New time-lapse videos capture something that’s too slow for our eyes to see: the growing tips of plant roots make corkscrew-like motions, waggling and winding in a helical path as they burrow into the soil. By using time-lapse footage, along with a root-like robot to test ideas, researchers have gained new insights into how and why rice root tips twirl as they grow.
When they played their footage back at 15 frames per second, compressing 100 hours of growth into less than a minute, they saw that rice roots use a trick to gain their first foothold in the soil: their growing tips make corkscrew-like motions, waggling and winding in a helical path.
By using their time-lapse footage, along with a root-like robot to test ideas, the researchers gained new insights into how and why plant root tips twirl as they grow.

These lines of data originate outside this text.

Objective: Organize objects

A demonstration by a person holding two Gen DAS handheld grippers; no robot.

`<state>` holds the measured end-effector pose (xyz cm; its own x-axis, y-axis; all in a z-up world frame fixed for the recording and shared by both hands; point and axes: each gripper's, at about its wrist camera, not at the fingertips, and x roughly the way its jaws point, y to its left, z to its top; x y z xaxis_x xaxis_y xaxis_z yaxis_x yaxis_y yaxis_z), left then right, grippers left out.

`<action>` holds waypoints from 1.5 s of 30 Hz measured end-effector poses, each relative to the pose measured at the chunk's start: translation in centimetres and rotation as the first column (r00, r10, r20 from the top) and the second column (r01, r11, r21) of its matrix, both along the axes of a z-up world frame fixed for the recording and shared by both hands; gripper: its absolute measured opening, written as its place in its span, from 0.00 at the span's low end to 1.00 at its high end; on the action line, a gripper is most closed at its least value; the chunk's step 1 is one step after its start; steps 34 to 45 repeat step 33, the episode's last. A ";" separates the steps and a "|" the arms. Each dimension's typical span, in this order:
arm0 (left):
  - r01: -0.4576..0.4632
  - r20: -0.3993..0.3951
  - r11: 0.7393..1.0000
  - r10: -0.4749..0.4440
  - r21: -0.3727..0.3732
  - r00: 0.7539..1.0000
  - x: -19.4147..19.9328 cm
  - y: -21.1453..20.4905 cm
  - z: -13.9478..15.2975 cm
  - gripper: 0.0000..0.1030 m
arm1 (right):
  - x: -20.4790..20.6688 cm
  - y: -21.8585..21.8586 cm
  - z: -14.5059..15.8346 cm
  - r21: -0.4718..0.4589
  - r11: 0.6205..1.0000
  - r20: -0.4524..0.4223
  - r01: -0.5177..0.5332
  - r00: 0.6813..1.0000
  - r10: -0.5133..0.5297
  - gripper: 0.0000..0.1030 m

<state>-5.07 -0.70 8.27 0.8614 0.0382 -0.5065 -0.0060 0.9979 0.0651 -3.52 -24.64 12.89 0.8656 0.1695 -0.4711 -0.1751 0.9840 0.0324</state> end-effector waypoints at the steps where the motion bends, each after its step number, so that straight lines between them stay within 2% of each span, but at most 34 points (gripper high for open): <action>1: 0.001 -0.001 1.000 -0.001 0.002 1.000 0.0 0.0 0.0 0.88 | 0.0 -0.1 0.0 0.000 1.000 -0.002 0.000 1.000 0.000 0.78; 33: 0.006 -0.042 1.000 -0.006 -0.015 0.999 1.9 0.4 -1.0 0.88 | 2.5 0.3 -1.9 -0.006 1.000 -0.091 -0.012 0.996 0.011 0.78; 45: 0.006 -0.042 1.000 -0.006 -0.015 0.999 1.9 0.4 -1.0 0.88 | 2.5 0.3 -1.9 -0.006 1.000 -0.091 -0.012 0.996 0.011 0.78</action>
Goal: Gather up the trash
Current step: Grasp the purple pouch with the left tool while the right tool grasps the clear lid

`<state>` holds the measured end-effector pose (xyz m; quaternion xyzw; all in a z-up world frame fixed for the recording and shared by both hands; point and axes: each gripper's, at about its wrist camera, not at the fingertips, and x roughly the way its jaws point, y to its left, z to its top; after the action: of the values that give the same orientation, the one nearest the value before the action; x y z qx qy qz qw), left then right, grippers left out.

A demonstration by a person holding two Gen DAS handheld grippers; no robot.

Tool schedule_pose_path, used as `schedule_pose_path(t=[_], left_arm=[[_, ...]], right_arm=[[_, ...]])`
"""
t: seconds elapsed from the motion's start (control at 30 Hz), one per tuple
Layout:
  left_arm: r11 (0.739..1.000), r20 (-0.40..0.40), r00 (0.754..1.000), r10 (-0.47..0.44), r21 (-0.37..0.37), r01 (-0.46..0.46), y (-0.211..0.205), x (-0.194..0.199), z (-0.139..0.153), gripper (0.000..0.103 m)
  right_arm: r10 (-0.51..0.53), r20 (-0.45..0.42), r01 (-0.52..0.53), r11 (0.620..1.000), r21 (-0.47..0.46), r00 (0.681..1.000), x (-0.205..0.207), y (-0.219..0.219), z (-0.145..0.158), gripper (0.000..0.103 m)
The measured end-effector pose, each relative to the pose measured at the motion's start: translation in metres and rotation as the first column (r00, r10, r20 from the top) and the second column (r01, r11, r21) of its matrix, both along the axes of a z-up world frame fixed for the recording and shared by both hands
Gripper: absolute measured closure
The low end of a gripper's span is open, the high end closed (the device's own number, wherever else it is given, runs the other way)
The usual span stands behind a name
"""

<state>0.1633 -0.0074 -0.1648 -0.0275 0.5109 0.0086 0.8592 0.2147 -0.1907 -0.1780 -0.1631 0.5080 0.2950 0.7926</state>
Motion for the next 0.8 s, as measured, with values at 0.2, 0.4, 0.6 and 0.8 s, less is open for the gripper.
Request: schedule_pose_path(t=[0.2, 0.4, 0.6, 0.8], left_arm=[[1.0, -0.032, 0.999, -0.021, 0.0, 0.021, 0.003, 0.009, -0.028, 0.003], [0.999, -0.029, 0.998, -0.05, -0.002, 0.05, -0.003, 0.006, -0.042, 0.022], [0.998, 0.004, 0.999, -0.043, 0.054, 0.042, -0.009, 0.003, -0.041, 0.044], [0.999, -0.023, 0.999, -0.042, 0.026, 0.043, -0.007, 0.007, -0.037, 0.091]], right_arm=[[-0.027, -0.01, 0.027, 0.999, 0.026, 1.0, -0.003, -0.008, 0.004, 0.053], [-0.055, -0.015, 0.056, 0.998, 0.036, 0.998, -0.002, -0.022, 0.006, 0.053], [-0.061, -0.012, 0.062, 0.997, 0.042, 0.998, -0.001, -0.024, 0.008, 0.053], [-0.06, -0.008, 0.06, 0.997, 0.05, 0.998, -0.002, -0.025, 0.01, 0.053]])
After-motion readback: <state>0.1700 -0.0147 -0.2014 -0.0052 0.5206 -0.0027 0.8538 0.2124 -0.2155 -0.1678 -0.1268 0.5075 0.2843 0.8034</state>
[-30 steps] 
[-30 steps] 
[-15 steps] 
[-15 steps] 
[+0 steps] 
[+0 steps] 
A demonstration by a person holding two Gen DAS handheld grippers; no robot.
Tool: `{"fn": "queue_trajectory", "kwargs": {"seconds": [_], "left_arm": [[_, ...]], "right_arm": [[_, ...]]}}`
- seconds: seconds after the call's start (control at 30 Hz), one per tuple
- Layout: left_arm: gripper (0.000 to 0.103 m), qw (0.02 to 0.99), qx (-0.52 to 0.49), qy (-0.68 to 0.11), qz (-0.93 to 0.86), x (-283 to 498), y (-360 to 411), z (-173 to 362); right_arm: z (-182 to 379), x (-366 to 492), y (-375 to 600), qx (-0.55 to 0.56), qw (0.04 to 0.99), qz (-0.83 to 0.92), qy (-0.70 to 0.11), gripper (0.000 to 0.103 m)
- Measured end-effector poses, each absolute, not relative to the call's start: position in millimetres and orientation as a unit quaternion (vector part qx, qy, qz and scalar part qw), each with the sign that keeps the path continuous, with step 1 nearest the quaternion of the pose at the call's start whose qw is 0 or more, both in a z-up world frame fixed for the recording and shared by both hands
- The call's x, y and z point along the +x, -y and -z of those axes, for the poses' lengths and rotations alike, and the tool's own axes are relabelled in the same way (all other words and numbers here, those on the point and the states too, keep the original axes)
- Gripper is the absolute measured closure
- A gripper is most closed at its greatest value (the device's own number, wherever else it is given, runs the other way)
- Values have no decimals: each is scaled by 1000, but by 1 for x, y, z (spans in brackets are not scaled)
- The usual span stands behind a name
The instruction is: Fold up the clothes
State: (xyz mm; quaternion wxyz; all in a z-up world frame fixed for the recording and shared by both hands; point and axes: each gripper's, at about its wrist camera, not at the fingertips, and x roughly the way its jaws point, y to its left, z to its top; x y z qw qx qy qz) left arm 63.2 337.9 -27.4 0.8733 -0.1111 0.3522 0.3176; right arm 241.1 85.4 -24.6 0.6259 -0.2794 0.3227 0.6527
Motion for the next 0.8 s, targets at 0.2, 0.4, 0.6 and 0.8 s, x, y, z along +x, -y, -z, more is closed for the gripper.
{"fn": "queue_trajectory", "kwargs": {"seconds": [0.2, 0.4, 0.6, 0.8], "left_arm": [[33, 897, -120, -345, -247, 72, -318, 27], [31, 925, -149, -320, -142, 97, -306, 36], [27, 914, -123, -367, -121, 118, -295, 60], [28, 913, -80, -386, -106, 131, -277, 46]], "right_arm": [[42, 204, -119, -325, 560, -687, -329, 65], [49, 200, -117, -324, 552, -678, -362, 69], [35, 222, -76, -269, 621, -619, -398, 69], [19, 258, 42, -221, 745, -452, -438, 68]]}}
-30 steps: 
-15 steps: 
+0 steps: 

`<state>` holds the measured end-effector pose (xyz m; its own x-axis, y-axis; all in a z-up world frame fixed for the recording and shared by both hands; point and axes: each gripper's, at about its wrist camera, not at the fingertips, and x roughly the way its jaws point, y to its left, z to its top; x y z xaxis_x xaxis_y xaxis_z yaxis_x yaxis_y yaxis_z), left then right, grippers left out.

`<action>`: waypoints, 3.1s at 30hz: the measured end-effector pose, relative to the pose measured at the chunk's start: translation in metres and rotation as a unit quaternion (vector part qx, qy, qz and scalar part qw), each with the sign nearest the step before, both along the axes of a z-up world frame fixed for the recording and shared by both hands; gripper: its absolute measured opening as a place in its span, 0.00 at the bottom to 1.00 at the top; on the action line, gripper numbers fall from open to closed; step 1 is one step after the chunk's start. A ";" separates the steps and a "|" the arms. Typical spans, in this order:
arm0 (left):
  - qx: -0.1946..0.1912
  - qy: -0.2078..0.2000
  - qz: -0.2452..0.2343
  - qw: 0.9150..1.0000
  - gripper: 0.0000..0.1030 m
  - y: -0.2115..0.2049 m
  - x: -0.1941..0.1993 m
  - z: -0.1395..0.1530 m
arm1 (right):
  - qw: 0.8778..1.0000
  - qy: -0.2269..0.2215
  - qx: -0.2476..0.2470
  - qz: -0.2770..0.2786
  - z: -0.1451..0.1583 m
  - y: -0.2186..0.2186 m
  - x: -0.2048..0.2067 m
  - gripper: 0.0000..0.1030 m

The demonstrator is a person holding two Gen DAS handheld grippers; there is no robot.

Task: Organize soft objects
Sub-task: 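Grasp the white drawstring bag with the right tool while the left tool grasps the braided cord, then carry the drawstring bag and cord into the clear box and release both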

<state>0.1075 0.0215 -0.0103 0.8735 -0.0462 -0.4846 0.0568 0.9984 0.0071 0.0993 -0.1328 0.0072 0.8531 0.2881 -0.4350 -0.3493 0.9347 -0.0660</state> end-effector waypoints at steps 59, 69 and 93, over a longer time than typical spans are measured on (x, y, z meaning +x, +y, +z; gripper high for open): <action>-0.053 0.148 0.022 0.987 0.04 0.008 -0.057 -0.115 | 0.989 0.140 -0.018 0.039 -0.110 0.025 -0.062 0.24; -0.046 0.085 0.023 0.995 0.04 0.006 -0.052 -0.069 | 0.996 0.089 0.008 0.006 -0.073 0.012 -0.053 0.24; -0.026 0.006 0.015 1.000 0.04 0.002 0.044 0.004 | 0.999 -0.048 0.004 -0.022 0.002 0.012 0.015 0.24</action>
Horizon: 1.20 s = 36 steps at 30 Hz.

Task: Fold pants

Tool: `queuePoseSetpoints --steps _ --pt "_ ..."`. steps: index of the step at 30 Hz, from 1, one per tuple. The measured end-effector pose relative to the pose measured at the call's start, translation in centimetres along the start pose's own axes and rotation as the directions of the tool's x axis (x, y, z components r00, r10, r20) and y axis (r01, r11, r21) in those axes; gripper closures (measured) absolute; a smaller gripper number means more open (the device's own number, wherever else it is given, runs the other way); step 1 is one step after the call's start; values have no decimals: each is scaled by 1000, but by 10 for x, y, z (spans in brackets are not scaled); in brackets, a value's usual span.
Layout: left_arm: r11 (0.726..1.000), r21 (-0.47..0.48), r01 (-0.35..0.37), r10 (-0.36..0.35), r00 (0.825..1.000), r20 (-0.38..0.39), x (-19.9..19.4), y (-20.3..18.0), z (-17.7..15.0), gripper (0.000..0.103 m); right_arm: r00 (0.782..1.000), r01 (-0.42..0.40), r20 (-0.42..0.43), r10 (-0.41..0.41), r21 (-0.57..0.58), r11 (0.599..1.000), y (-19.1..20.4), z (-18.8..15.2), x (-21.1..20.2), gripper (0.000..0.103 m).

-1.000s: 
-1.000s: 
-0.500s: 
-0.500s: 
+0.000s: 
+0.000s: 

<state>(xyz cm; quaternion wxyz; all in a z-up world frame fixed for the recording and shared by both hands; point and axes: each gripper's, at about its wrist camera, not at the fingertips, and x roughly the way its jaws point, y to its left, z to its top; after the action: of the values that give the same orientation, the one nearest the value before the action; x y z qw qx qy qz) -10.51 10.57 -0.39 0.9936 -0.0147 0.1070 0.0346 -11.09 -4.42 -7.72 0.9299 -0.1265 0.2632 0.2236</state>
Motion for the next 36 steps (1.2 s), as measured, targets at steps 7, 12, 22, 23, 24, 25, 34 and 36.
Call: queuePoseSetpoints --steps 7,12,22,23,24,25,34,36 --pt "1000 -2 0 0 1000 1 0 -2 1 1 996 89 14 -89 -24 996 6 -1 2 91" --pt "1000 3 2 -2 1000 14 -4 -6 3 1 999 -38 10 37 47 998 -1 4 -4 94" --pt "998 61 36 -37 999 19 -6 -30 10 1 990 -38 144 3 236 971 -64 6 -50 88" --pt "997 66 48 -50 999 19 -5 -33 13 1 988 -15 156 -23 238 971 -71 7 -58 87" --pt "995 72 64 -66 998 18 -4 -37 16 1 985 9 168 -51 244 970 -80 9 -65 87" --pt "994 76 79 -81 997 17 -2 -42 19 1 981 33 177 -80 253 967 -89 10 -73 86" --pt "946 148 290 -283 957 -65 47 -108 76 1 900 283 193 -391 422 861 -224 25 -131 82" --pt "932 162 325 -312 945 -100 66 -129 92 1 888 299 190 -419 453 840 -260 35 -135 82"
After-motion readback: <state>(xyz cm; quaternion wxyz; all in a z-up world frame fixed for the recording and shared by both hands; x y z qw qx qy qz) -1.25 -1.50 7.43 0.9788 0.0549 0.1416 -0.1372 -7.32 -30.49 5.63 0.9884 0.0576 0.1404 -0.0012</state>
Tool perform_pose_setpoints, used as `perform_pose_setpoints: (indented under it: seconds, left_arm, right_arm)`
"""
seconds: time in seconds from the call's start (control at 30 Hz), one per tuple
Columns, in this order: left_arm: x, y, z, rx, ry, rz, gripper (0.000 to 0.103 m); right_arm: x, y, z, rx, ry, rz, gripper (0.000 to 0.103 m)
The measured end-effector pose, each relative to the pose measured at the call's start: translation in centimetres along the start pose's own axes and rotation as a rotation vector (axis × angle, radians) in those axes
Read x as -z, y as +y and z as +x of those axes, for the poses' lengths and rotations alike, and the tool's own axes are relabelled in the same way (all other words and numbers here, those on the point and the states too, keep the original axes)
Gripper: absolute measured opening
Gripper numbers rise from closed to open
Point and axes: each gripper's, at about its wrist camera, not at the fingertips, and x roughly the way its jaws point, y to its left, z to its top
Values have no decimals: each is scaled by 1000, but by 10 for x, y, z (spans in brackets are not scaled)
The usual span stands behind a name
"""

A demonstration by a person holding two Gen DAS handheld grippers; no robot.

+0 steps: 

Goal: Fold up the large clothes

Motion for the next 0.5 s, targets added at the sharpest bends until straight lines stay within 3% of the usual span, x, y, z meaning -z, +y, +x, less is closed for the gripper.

The first clue came from something else the team noticed: some roots can’t do the corkscrew dance. The culprit, they found, is a mutation in a gene called HK1 that makes them grow straight down, instead of circling and meandering like other roots do.
The team also noted that the mutant roots grew twice as deep as normal ones. Which raised a question: «What does the more typical spiraling tip growth do for the plant?» said Isaiah Taylor, a postdoctoral associate in Benfey’s lab at Duke.
Winding movements in plants were «a phenomenon that fascinated Charles Darwin,» even 150 years ago, Benfey said. In the case of shoots, there’s an obvious utility: twining and circling makes it easier to get a grip as they climb towards the sunlight. But how and why it happens in roots was more of a mystery.